26 Das Verwaltungsgericht hat nachvollziehbar dargestellt, dass es dem Revisionswerber unter den konkreten Gegebenheiten seines Fall bei Orientierung an den für den einschlägigen landwirtschaftlichen Bereich üblichen Methoden der Arbeitsbewältigung möglich gewesen wäre, diese Tätigkeiten ohne Beeinträchtigung der Nachtruhe bzw. mit einer ungleich geringeren Beeinträchtigung durchzuführen. Die vorliegende massive Beeinträchtigung der Nachtruhe von 23 Uhr bis 3 Uhr kann daher von der in § 5 Abs. 3 TLPG normierten Ausnahmeregelung nicht mehr als gedeckt angesehen werden.

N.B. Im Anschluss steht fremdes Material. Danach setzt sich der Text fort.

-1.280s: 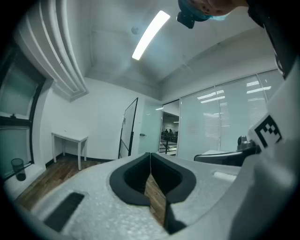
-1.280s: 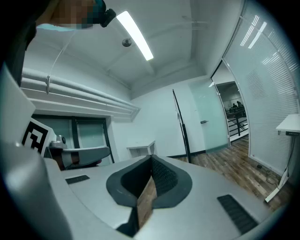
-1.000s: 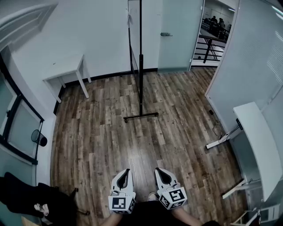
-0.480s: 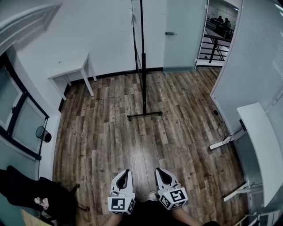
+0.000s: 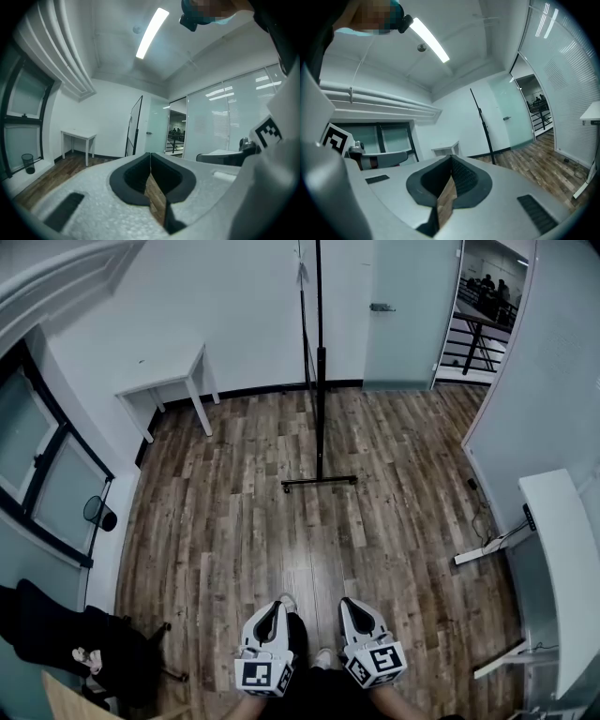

27 Vor diesem Hintergrund vermag die Revision mit dem Vorbringen, dass die Wetterprognose vorliegend schwierig gewesen sei, und dass der Ort, in dem der Hof des Revisionswerbers stehe, einen bäuerlichen und landwirtschaftlichen Charakter aufweise, nichts zu gewinnen. Gleiches gilt schon angesichts der beträchtlichen Beeinträchtigung der Nachtruhe für die Hinweise, dass es bezüglich der Frage, ob ein Lärm als störend zu qualifizieren ist, auf das Wohlbefinden normal empfindlicher Menschen und nicht auf eine besondere Lärmsensibilität angesichts eines gestörten Nachbarverhältnisses ankomme. Entgegen der Stoßrichtung der Revision ist für die Beurteilung des Falles ferner nicht die Betriebsüblichkeit beim Revisionswerber samt der dort ortsüblichen Geräusche, sondern die im Bereich der einschlägigen Landwirtschaft allgemein etablierte Betriebsführung ausschlaggebend. Auf dieser Grundlage vermag die Revision schließlich mit dem Hinweis keine relevante Rechtswidrigkeit aufzuzeigen, dass sich das Verwaltungsgericht mit den Aussagen der vom Revisionswerber beauftragten Sachverständigen nicht hinreichend auseinandergesetzt habe.

28 IV. Ergebnis

29 A. Die Revision war daher nach § 42 Abs. 1 VwGG als unbegründet abzuweisen.

30 B. Der Spruch über den Aufwandersatz gründet auf §§ 47 ff VwGG iVm der VwGH-Aufwandersatzverordnung 2014.